### INFORMATION SHOWN
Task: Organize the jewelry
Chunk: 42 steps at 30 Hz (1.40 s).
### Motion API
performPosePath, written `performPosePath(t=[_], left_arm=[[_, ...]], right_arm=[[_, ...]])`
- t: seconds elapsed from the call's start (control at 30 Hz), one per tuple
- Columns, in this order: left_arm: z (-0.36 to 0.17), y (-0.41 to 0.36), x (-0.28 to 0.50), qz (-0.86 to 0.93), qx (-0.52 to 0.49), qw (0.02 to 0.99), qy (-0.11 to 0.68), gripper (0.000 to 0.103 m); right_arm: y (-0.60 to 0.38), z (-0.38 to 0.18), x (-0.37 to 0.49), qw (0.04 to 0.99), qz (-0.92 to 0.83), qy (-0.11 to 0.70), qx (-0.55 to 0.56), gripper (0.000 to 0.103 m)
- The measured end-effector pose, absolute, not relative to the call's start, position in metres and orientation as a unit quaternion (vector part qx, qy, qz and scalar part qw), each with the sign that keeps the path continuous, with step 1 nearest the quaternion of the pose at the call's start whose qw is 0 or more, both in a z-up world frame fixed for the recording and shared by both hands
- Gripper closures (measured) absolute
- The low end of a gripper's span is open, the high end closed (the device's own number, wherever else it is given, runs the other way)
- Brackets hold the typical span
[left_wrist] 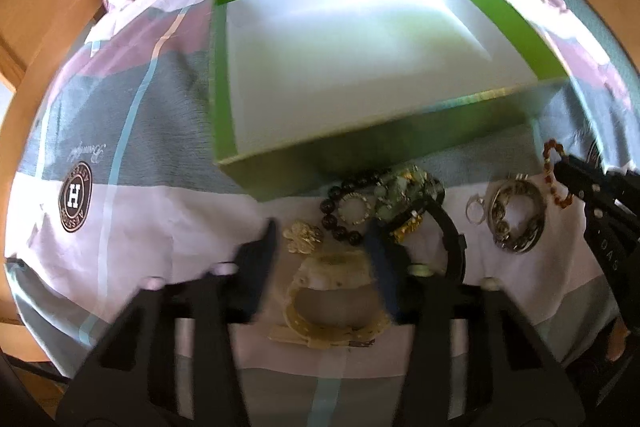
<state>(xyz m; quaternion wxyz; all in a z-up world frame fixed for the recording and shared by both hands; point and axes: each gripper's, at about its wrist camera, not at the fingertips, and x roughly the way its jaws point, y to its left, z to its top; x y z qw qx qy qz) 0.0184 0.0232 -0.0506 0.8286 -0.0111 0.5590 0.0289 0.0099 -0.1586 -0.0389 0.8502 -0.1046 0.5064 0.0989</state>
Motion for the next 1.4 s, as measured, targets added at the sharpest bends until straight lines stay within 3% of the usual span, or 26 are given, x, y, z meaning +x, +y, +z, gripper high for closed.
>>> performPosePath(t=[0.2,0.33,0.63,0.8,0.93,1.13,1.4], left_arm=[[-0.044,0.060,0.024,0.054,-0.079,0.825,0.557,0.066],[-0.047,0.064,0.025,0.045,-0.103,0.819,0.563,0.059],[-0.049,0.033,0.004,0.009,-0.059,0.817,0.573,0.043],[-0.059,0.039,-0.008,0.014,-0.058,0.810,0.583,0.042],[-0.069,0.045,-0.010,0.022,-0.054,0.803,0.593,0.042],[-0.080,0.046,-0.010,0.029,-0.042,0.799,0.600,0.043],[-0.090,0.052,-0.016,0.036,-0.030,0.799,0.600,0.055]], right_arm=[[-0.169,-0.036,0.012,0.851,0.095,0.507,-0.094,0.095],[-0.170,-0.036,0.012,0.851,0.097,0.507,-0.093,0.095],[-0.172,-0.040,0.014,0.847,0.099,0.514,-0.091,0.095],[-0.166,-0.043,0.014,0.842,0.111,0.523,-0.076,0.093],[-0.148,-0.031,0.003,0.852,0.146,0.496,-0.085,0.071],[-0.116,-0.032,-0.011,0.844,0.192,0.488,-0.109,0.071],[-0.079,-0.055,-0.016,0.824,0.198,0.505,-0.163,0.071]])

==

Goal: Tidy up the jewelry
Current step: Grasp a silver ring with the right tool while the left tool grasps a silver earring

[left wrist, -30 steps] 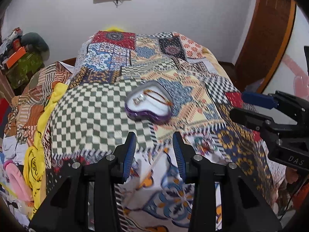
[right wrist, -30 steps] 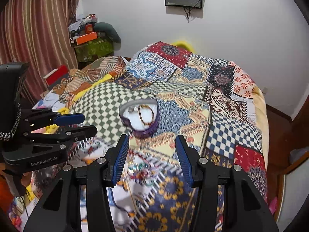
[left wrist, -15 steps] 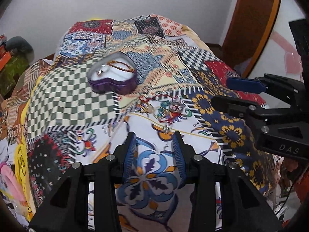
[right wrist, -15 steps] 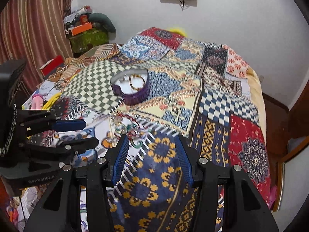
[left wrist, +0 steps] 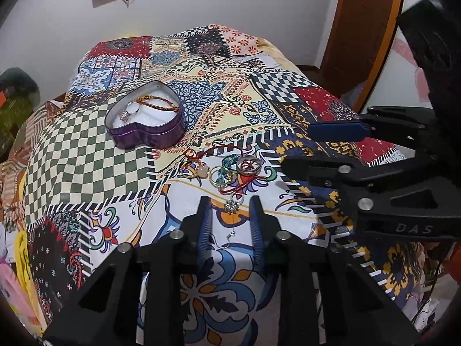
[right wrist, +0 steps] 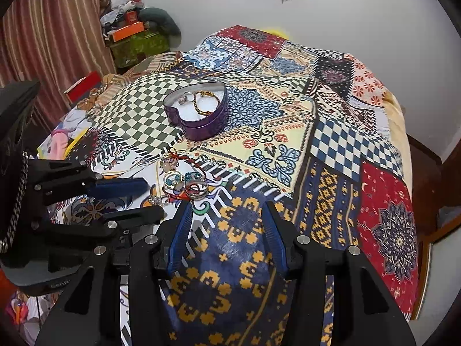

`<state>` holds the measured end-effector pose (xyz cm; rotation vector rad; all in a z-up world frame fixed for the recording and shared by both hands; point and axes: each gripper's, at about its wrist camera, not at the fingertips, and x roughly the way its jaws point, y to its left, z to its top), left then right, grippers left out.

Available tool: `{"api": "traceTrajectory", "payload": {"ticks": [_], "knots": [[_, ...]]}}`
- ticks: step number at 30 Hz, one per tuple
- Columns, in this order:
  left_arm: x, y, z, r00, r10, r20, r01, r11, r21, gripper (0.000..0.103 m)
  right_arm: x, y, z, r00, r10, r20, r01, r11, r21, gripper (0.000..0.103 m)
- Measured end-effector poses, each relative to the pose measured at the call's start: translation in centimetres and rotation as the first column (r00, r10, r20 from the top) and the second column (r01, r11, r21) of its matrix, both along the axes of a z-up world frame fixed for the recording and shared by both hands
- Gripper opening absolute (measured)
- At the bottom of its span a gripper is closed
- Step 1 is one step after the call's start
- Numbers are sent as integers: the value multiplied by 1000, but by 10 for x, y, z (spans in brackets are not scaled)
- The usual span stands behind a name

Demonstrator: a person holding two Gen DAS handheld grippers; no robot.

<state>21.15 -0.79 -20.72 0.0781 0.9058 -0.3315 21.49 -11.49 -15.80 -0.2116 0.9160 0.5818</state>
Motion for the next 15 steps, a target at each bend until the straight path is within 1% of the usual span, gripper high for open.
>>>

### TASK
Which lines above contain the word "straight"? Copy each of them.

### TASK SOLUTION
Motion for the next 1.4 s, as measured, targets added at the sharpest bends until straight lines stay within 3% of the usual span, or 26 are given, x, y, z meaning +x, +y, +z, gripper high for closed.
Motion for the next 15 steps, a target at each bend until the straight path is within 1% of the usual span, gripper high for open.

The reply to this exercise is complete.